The exchange’s CEO Mark Karpeles appeared before Japanese TV news cameras, bowing deeply. He said a weakness in the exchange’s systems was behind a massive loss of the virtual currency involving 750,000 bitcoins from users and 100,000 of the company’s own bitcoins. That would amount to about $425 million at recent prices.

The online exchange’s unplugging earlier this week and accusations it had suffered a catastrophic theft have drawn renewed regulatory attention to a currency created in 2009 as a way to make transactions across borders without third parties such as banks.

It remains unclear if the missing bitcoins were stolen, voided by technological flaws or both.

“I am sorry for the troubles I have caused all the people,” Karpeles said in Japanese at a Tokyo court.

Karpeles had not made a public appearance since rumors of the exchange’s insolvency surfaced last month. He said in a web post Wednesday that he was working to resolve Mt. Gox’s problems.

The loss is a giant setback to the currency’s image because its boosters have promoted bitcoin’s cryptography as protecting it from counterfeiting and theft.

Bitcoin proponents have insisted that Mt. Gox is an isolated case, caused by the company’s technological failures, and the potential of virtual currencies remains great.

Debts at Mt. Gox totaled more than $65 million, surpassing its assets, according to Teikoku Databank, which monitors bankruptcies.

Just hours before the bankruptcy filing, Japanese Finance Minister Taro Aso had scoffed that a collapse was only inevitable.

“No one recognizes them as a real currency,” he told reporters. “I expected such a thing to collapse.”

It’s hard to know how many people around the world own bitcoins, but the currency has attracted outsize media attention and the fascination of millions as an increasing number of large retailers such as Overstock.com begin to accept it.

Speculative investors have jumped into the bitcoin fray, too, sending the currency’s value fluctuating wildly in recent months.

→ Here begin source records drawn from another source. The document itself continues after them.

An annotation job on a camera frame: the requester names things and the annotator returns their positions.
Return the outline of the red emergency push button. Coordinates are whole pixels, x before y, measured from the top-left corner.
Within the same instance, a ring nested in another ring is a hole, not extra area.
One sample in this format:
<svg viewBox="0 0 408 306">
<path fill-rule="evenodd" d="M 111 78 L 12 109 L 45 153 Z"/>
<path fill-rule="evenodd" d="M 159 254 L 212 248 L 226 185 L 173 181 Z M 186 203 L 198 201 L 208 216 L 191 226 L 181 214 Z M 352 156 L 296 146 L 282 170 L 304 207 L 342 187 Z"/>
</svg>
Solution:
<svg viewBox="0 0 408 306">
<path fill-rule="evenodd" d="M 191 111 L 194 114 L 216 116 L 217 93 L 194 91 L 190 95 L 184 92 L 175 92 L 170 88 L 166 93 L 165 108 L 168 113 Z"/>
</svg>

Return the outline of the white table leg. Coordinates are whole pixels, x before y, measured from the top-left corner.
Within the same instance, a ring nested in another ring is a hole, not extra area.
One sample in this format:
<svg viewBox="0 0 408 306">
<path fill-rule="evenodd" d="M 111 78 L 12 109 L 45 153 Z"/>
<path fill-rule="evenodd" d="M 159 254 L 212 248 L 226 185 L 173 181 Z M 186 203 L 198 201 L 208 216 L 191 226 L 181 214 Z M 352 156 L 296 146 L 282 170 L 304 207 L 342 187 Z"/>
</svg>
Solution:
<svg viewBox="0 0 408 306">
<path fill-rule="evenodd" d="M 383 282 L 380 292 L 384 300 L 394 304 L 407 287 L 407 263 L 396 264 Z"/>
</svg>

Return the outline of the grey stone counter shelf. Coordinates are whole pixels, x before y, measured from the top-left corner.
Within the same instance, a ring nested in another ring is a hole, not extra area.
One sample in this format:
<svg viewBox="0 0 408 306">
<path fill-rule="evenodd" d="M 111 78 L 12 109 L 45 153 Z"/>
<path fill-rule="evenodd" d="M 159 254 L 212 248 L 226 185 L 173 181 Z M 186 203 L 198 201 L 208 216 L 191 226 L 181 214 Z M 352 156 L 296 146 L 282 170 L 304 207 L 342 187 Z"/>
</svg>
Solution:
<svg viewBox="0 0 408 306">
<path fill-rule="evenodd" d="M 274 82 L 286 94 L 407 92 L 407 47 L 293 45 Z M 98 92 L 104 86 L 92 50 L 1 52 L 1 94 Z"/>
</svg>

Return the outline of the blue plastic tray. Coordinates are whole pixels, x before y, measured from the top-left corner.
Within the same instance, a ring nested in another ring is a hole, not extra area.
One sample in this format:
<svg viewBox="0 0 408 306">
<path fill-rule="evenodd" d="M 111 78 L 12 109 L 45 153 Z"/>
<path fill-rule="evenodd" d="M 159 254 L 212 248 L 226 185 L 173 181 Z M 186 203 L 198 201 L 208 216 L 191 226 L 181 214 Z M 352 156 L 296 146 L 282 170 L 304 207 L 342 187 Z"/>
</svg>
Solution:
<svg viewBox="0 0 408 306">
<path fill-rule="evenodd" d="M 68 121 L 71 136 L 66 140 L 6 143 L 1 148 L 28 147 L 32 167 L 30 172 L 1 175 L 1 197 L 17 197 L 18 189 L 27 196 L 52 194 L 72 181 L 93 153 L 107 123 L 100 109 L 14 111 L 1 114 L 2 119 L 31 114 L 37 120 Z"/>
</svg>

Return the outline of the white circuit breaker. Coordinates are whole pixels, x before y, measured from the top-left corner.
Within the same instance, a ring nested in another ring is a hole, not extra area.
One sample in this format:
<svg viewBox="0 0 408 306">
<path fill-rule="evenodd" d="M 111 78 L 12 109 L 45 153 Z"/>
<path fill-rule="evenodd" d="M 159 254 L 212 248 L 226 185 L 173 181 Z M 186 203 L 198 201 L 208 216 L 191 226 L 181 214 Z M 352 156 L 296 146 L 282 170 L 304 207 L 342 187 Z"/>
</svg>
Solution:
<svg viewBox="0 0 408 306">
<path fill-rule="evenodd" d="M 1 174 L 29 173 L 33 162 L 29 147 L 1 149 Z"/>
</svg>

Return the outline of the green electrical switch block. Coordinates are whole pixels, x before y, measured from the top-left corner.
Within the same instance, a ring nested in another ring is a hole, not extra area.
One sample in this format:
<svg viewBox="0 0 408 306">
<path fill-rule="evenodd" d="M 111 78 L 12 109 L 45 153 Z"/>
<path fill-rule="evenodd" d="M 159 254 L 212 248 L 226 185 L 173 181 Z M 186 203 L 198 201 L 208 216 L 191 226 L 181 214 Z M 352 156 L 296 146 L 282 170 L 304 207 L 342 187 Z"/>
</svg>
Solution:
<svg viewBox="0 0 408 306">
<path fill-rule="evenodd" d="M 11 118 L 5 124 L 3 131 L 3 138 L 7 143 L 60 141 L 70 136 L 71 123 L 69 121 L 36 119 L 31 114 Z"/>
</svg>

In December, the value of a single bitcoin hit an all-time high of $1,200. One bitcoin has cost about $500 lately.

Some countries have reacted sternly to bitcoin’s emergence, but many people remain fans of its potential.

Vietnam’s communist government said Thursday that trading in bitcoin and other electronic currencies is illegal, and warned its citizens not to use or invest in them.

Late last year, China banned its banks and payment systems from handling bitcoin, although people still use them online.

Yang Weizhou, analyst at Mizuho Securities Co. in Tokyo, said laws to regulate virtual currencies may have to be created by countries including Japan.

She said lawsuits from those who lost money were likely, and any court rulings would chart unexplored territory and help define the reach of virtual money.

The trend toward such technology for peer-to-peer payments wouldn’t replace traditional money but was here to stay because of its convenience, she said.

“It is undeniable,” she said. “One must separate the Mt. Gox problem from the overall concept.”